The Answer: A Patient-Centric Drug Development Approach
With all this said, how do we imbue equitable patient-centricity into our drug development process? Here are a few key takeaways from the conversation.
Engaging Patients Throughout Entire Process
For the panelists, connecting with patient communities means acknowledging them as experts. Patients are the true subject matter experts as those experiencing illness and rare disease firsthand.
“When we listen and learn from patients and embed their perspectives into our drug development programs from end to end, we do better science,” said La Ronde-Richard. “Because we understand the value of the questions that we are asking from the patient’s perspective.”
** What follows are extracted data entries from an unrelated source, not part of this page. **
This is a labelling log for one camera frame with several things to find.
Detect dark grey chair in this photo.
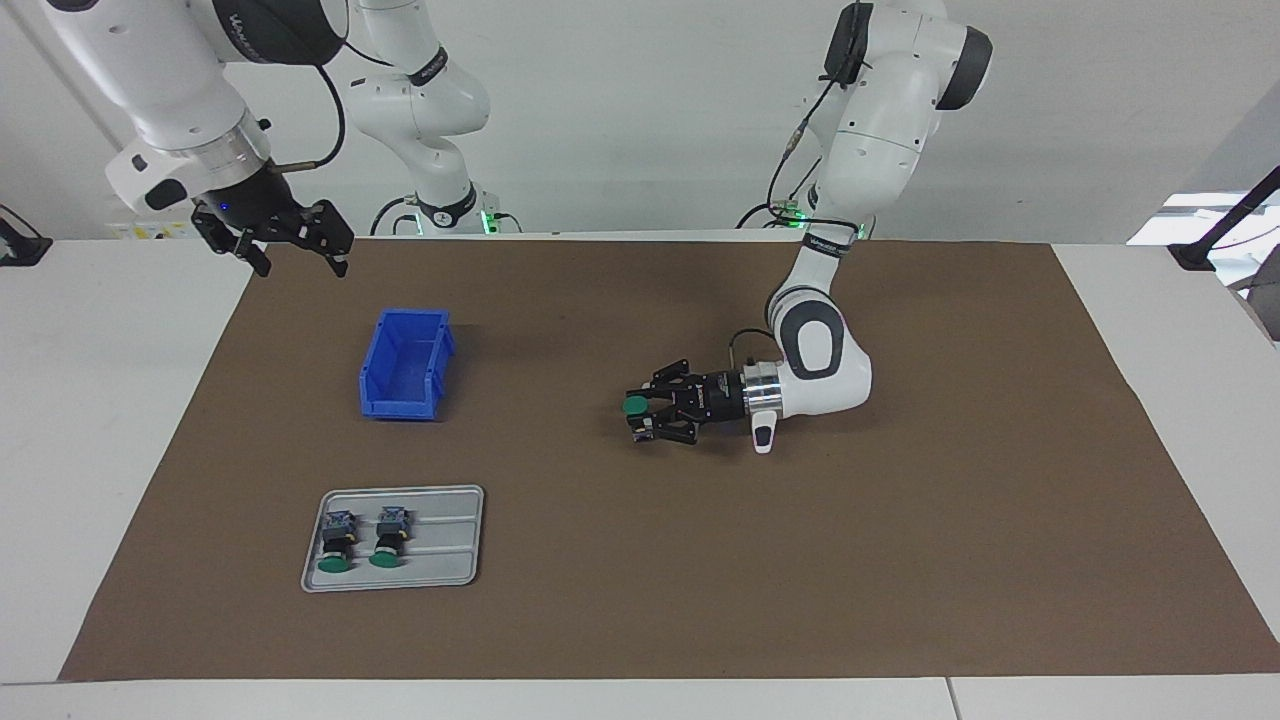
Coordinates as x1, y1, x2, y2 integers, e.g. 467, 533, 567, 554
1228, 268, 1280, 343

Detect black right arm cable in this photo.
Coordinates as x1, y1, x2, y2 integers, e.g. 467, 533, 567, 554
270, 60, 347, 171

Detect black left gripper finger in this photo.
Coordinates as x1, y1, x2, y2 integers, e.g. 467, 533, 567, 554
628, 412, 701, 446
626, 357, 703, 397

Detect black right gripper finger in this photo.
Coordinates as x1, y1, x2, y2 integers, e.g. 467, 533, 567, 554
283, 200, 355, 278
192, 205, 273, 278

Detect blue plastic storage bin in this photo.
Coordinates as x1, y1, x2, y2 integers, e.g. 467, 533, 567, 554
358, 309, 457, 422

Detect black right base cable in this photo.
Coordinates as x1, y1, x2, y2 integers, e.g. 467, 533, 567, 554
370, 195, 416, 237

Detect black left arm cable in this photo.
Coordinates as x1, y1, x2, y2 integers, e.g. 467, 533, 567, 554
728, 78, 841, 366

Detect white socket box yellow labels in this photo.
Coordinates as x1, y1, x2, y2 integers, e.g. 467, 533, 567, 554
108, 216, 198, 241

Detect black clamp mount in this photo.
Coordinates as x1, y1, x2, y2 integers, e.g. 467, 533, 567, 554
0, 205, 53, 267

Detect brown paper table mat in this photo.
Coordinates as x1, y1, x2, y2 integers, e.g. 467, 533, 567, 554
58, 236, 1280, 683

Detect black left base cable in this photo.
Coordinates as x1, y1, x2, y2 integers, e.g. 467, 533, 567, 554
737, 185, 801, 229

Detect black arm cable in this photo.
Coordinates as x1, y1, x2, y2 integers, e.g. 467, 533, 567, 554
728, 78, 841, 366
270, 60, 347, 171

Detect grey metal tray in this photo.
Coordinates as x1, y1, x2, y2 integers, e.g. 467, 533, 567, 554
301, 485, 486, 594

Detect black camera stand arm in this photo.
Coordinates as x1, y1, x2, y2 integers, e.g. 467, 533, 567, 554
1168, 165, 1280, 271

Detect black base cable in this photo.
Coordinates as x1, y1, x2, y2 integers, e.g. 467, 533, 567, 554
737, 185, 801, 229
370, 195, 416, 237

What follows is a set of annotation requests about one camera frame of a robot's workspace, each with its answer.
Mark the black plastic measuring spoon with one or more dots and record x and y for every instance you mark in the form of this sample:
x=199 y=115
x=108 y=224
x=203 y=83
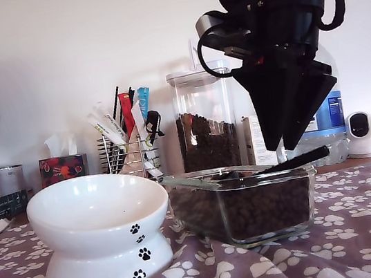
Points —
x=313 y=154

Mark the plain white sachet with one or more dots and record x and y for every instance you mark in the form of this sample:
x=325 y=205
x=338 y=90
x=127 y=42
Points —
x=138 y=118

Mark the clear glass food container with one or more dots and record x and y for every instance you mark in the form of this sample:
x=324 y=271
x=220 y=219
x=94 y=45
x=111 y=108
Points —
x=229 y=242

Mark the beige paper bag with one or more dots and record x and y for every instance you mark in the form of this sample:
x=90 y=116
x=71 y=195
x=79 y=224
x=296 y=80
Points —
x=132 y=157

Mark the brown cat food kibble heap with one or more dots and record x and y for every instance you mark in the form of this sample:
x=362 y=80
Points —
x=268 y=203

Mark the dark printed flat carton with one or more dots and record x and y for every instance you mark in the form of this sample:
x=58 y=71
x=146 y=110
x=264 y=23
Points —
x=0 y=210

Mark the tall clear kibble storage jar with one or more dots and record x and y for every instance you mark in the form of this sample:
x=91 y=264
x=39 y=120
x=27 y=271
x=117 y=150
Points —
x=207 y=142

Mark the small white carton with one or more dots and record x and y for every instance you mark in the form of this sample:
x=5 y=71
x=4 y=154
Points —
x=255 y=142

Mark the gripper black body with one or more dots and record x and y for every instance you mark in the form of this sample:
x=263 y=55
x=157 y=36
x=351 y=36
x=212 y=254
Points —
x=289 y=18

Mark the plain white tin can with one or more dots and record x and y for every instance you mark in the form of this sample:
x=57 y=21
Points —
x=11 y=179

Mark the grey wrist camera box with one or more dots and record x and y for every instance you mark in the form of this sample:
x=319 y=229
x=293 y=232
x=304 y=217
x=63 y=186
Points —
x=207 y=25

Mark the grey paw print cloth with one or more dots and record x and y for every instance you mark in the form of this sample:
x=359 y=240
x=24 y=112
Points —
x=359 y=225

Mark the small white round camera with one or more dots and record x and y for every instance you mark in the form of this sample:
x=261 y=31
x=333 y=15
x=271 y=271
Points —
x=362 y=126

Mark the large clear water bottle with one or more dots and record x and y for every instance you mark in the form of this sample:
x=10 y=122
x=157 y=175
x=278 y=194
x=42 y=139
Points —
x=329 y=117

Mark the white ceramic cat bowl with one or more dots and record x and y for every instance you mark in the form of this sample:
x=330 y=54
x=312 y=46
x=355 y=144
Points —
x=94 y=208

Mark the blue sachet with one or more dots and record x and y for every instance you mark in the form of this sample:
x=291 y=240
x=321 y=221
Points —
x=144 y=99

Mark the floral tissue box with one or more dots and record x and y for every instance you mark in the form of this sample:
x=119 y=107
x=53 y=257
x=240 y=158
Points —
x=64 y=169

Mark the white sachet green print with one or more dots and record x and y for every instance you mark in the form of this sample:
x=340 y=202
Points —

The work the biotech and pharmaceutical companies do and the drugs we develop must remain responsive to the unique needs, identities and experiences of the patients we are ultimately treating. This means understanding the patient experience, the intersections of systemic health inequities with various identities, and the urgency required to make patients the agents of their own health outcomes.
Sharma spoke about the necessity of building trust in order to fully engage patients and encourage their participation. This includes circling back to communities surveyed with updates on how their data is being used to advance research, educating them about how exactly the process will work, and taking the time to listen and create a bi-directional experience.
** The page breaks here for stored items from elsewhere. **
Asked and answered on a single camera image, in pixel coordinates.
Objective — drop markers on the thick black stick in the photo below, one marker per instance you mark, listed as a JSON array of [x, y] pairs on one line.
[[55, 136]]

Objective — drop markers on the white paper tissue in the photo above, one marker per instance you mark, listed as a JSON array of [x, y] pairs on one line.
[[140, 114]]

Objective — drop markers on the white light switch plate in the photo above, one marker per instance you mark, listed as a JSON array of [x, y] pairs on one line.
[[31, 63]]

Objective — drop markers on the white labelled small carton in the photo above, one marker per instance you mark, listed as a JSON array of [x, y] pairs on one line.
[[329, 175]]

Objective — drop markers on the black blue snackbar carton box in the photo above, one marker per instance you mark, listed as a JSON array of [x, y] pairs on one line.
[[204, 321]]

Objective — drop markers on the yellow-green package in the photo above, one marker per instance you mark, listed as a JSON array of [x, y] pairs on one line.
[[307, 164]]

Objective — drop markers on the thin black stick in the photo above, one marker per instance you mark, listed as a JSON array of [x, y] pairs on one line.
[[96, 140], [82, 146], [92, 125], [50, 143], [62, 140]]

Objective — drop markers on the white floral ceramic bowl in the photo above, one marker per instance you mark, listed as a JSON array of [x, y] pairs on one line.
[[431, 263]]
“They need those questions answered before they even contemplate joining a clinical trial,” said Sharma. “For example, will I have to take time off work? Is there going to be transportation? How is this going to impact my life and my family’s life? And so if you want to build trust, it’s almost a step back for you to actually step forward.”
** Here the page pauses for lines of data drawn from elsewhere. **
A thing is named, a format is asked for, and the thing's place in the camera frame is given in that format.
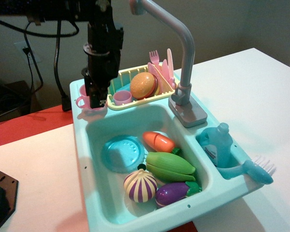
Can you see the pink toy knife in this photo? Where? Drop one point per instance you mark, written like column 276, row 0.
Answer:
column 170, row 63

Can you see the striped toy onion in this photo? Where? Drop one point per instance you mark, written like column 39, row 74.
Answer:
column 140, row 186

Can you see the blue toy dish brush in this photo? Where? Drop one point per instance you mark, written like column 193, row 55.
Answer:
column 259, row 169

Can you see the pink toy plate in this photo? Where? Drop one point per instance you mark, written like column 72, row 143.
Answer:
column 153, row 70

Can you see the yellow dish rack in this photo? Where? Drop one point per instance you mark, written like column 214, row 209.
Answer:
column 123, row 81

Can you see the teal toy sink unit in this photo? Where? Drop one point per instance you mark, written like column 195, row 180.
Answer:
column 108, row 208

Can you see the red mat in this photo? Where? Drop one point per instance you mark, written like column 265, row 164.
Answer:
column 32, row 124

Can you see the pink toy cup with handle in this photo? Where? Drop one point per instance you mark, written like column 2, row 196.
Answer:
column 83, row 101

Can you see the blue toy detergent bottle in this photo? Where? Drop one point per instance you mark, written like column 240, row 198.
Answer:
column 217, row 142

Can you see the blue toy plate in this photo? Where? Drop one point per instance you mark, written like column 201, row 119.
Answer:
column 122, row 154

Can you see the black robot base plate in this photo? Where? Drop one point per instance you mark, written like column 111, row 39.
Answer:
column 8, row 196

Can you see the grey toy faucet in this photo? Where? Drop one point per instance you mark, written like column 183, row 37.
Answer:
column 185, row 108

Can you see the toy hamburger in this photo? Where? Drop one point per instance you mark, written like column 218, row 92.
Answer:
column 144, row 85

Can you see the green toy corn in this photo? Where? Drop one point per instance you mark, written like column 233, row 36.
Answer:
column 170, row 167

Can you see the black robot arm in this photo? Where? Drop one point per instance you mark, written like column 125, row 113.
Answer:
column 104, row 38

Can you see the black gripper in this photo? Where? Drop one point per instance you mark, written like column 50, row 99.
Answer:
column 102, row 67

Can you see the white wall outlet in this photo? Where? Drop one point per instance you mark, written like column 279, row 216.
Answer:
column 24, row 52

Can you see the orange toy carrot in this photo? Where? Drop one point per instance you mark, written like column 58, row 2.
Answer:
column 160, row 143

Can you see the purple toy eggplant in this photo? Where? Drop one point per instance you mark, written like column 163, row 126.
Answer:
column 173, row 192

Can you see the pink toy fork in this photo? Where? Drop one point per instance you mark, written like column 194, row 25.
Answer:
column 154, row 57

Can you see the small purple toy cup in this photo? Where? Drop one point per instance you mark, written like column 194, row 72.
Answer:
column 122, row 97

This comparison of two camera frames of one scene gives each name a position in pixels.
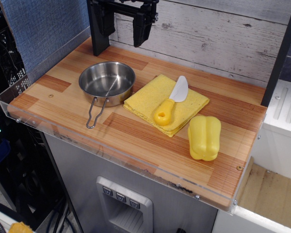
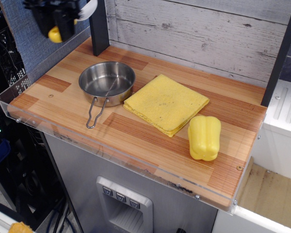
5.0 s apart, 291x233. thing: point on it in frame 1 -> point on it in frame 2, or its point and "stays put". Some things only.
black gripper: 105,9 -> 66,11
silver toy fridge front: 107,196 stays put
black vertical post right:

At MassBio, we know from our soon-to-be-released State of Racial, Ethnic & Gender Diversity Report that DEI initiatives are on the rise throughout the industry – but there is so much more to be done.
Colon-Kolacko echoed this, leaning into the need for internal processes that lend themselves to clinical trial diversity and health equity in drug development.
“We need to define what is it that equitable research experiences will look like, and how that is defined by the communities that you serve,” said Colon-Kolacko. “We need to start showing [patients] more authentically that we are co-leading with you, because you have your experiences that we respect, and then we can make antiracism a priority.”
Your company’s investigators and decision-makers should, at least to some degree, reflect the communities for whom you are doing the research. Beyond recording demographics, consider whether your team is truly taking that data and surrounding cultural context into account when analyzing it.
Intentional institutional practices and policies might look like programs such as Alexion’s LEAP, a series of immersive learning sessions that help employees understand the patient experience. Or Pfizer’s Patient InSight Committee, which centers patients, caregivers and advocates in clinical trial feedback. There’s also Tufts University’s Patient Friction Coefficient, which measures the burden of clinical trial participation, just to name a few.
Taking Responsibility for Health Equity
It is our responsibility as those developing lifesaving drugs and treatments to keep in mind the vast diversity of identity and experience that we are so lucky to have in the Commonwealth and respond accordingly. COVID-19 vaccine developed showed us that diverse enrollment in clinical trials is both possible and effective, and that it drives both economic and societal value. This scientific approach enables better patient outcomes and promotes growth—it is good for patients and for business.
By diversifying clinical trials, prioritizing patients’ voices and driving our industry’s commitment to DEI, we take the first steps toward creating a more equitable drug development process and ultimately, advancing health equity in the Commonwealth.